We do calf infections while standing on the tube, squat while we wait at the bus stop and have lunch while standing in the queue.

Yes, our children writh with shame, but what then?

IT'S TIME TO JUMP

Although our family members did not suffer from osteoporosis, it was clear from our research that weakening bones is a major problem for women and that it can start in midlife.

So we wanted to make sure we did the right exercises to keep our bones strong. Research shows that jumping ten to twenty times a day is more beneficial for bones than running or jogging, so we are both taking part in our training sessions now.

Try burpees (squat and place your hands on the floor, kick your feet back into a plank position, then jump them forward and jump up to stand). They are a killer, but effective. Or try to skip or just jump in and out of a low box.

Susan jumps up and down a few times to wake herself up before she gets dressed every morning, adds star jumps in her gym routine and will & # 39; pogo & # 39; when she waits for a bus.

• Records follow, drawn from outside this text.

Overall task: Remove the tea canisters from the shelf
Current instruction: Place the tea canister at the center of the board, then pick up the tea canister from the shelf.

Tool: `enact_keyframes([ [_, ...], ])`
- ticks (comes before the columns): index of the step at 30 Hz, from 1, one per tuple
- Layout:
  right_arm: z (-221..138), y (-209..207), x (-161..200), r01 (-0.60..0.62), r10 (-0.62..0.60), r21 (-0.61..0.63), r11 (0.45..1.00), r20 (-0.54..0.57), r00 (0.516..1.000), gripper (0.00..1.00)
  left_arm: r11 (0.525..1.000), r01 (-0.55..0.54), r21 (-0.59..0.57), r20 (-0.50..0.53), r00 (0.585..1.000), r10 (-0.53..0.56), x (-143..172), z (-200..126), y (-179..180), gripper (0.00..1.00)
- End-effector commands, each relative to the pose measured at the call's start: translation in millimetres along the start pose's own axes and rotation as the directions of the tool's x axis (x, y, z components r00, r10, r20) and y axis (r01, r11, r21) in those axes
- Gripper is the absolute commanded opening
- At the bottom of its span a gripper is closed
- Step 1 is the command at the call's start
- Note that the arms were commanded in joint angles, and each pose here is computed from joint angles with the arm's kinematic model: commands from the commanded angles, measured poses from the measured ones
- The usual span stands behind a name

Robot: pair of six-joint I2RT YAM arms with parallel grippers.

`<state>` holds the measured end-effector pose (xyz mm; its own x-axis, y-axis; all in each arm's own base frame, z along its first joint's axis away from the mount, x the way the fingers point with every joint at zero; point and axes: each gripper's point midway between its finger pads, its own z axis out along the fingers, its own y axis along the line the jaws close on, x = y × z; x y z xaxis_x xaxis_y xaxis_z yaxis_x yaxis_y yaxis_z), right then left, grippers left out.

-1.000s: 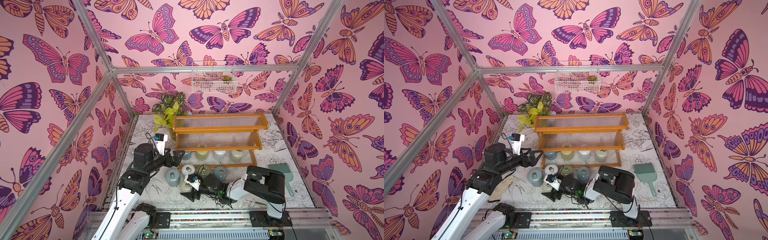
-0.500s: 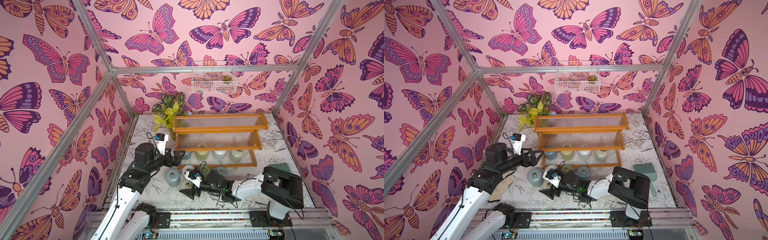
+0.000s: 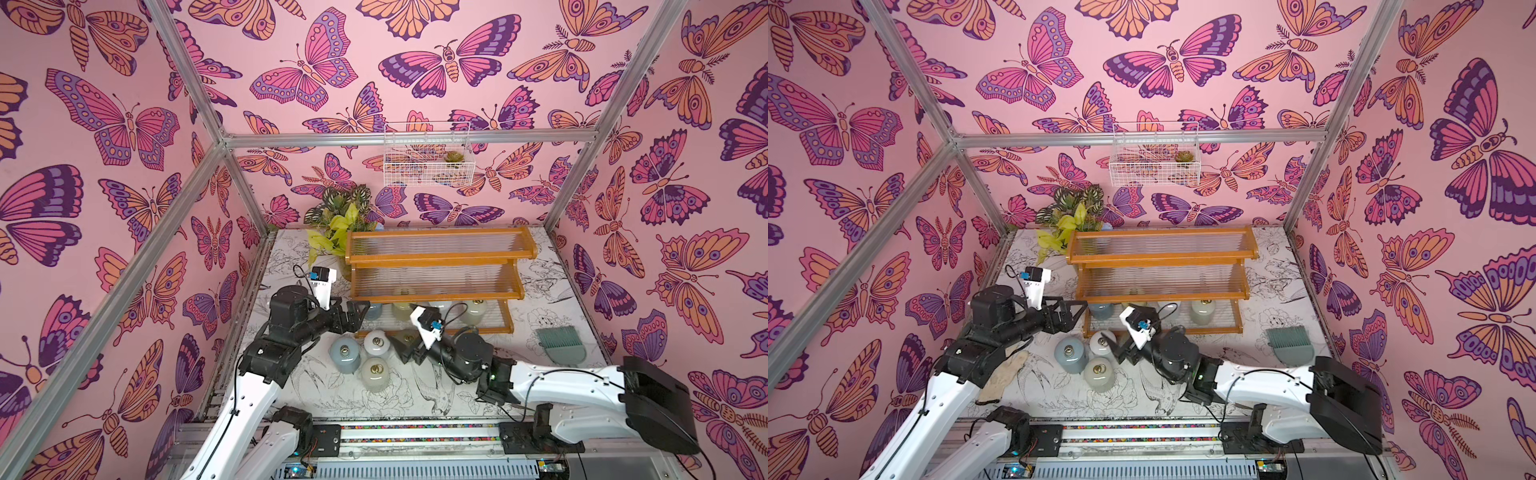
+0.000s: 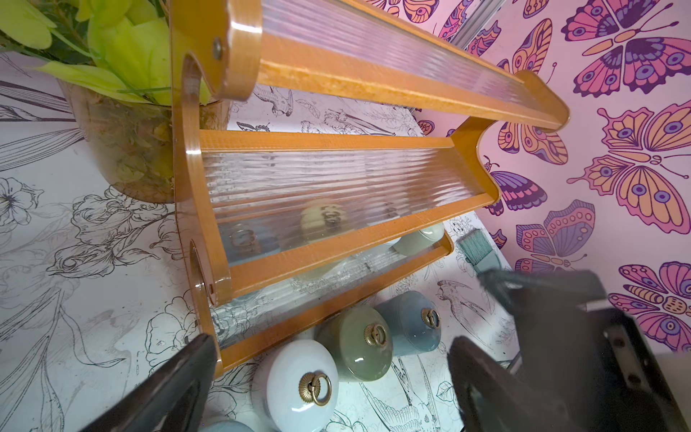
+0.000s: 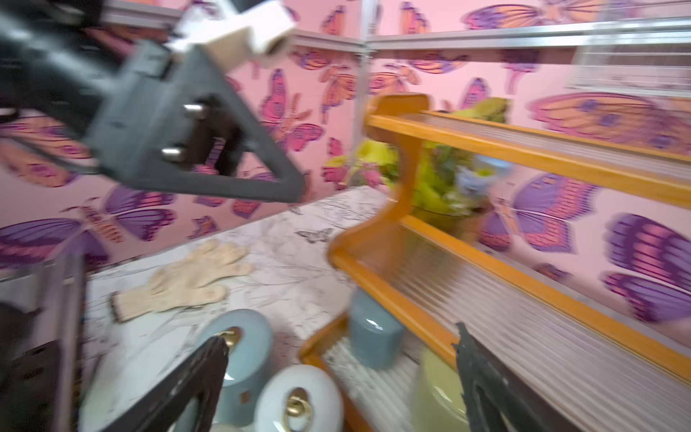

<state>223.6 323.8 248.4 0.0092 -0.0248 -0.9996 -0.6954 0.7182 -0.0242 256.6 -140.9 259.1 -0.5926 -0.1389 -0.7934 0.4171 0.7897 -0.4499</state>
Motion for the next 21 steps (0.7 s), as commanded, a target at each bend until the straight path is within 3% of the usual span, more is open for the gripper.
enact_keyframes([
  [1, -23.0, -69.6, 25.2, -0.050, 0.067, 0.271, 0.961, -0.054, 0.996, 0.97, 1.000, -0.024, 0.015, 0.028, 0.999, 0.024, -7.7, -5.9, -7.1, 1.00],
  [7, -65.6, -108.0, 47.8, -0.071, 0.105, 0.423, 0.903, -0.058, 0.993, 0.94, 0.999, -0.026, 0.019, 0.023, 0.999, 0.026, -6.7, -5.1, -7.5, 1.00],
  [12, -94.6, -132.6, 76.2, -0.121, 0.183, 0.555, 0.823, -0.057, 0.981, 0.92, 0.999, -0.029, 0.020, 0.022, 0.999, 0.028, -8.3, -4.4, -7.8, 1.00],
  [21, -112.5, -166.9, 113.3, -0.144, 0.265, 0.719, 0.680, -0.059, 0.962, 0.94, 0.999, -0.032, 0.021, 0.025, 0.999, 0.032, -9.5, -4.8, -8.6, 1.00],
])
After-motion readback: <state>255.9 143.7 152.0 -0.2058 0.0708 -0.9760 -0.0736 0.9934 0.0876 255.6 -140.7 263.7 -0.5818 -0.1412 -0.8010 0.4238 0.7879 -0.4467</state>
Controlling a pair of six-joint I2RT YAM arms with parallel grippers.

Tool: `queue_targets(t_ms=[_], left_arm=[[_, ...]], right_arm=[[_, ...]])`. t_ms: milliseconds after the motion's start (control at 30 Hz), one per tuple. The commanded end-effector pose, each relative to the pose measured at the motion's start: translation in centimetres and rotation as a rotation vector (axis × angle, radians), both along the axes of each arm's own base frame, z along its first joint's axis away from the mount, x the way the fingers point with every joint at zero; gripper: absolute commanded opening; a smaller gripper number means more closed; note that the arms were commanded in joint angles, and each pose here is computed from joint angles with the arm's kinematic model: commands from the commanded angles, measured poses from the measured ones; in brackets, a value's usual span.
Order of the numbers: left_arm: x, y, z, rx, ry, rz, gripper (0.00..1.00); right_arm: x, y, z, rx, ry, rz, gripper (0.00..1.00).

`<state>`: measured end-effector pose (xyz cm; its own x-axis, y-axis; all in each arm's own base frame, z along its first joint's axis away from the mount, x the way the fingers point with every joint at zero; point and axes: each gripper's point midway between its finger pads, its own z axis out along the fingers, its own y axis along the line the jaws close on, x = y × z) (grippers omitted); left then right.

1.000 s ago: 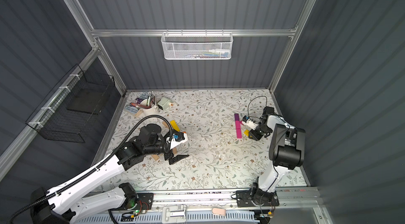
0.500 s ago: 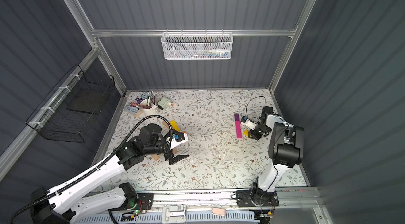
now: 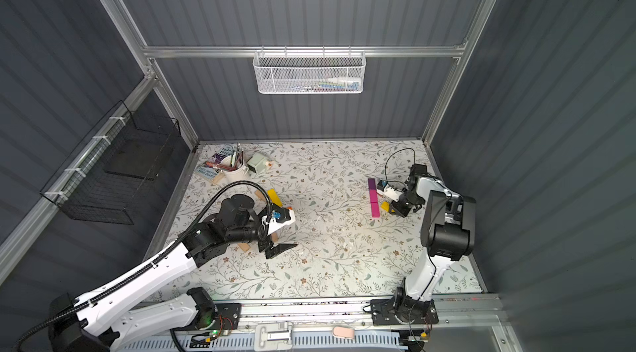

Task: Assemble the letter k with building blocks
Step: Assemble the building block at the center of the board.

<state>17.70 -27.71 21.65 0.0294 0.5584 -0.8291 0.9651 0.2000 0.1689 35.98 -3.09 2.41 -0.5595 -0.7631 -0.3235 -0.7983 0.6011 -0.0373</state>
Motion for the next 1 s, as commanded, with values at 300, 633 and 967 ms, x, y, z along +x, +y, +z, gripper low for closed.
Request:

Susan and Annabel recommend new dance routines instead of repeating the same choreography to protect your brain against dementia

Susan and Annabel recommend new dance routines instead of repeating the same choreography to protect your brain against dementia

Susan and Annabel recommend new dance routines instead of repeating the same choreography to protect your brain against dementia

EVEN YOU CAN FIND TEN MINUTES TO WORK

Susan always felt guilty about spending time at the gym, but now she has put the exercise much higher on her to-do list and discovers that she can compact her workouts into short, sharp, high-intensity circuits.

Despite its unexpected name, HIIT (High Intensity Interval Training) means nothing more than adding short intensity bursts to your activity. It works on a treadmill, bicycle or rowing machine and it couldn't be easier: go a few seconds a little faster and then leave enough time for recovery. Then repeat.

We both took HIIT in our fifties and we do three sessions of ten to 20 minutes each week: Annabel does her HIIT sessions on the rower and the treadmill (walking uphill), while Susan prefers structured HIIT lessons in the fitness center.

We have become stronger through stealth squats at the bus stop, lunges watching TV. Yes, our children are writhing, but what then?

A growing body of evidence suggests that exercise like this has a deeper effect on our brains, bodies, and guts. It has been found that it increases the activity of mitochondria (the & # 39; batteries & # 39; of our cells) as we age, and to improve memory.

But remember, always stop when it feels too much.

DANCE LIKE NO ONE SEES YOU

All kinds of dance is a great way to protect your brain against dementia. Studies show that regular dancing can even reduce your risk by 76 percent.

Zumba has been shown to improve mood and cognitive skills, while Scottish dances have reduced age-related decline in women older than 70.

Strive to learn new steps and routines regularly as you move, instead of repeatedly working on the same old choreography. You get the best brain boost with freestyle dance, where you constantly make decisions of a second about how, where and when to move.

Adapted by Louise Atkinson of The Age-Well Project by Annabel Streets and Susan Saunders (£ 14.99, Piatkus) from May 2. © Annabel Streets and Susan Saunders 2019. Visit mailshop.co to order a copy for £ 11.99 (20% discount). uk / books or call 0844 571 0640; p & p free with orders over £ 15. Spend £ 30 on books and receive FREE premium delivery. Offer valid until 28/04/2019.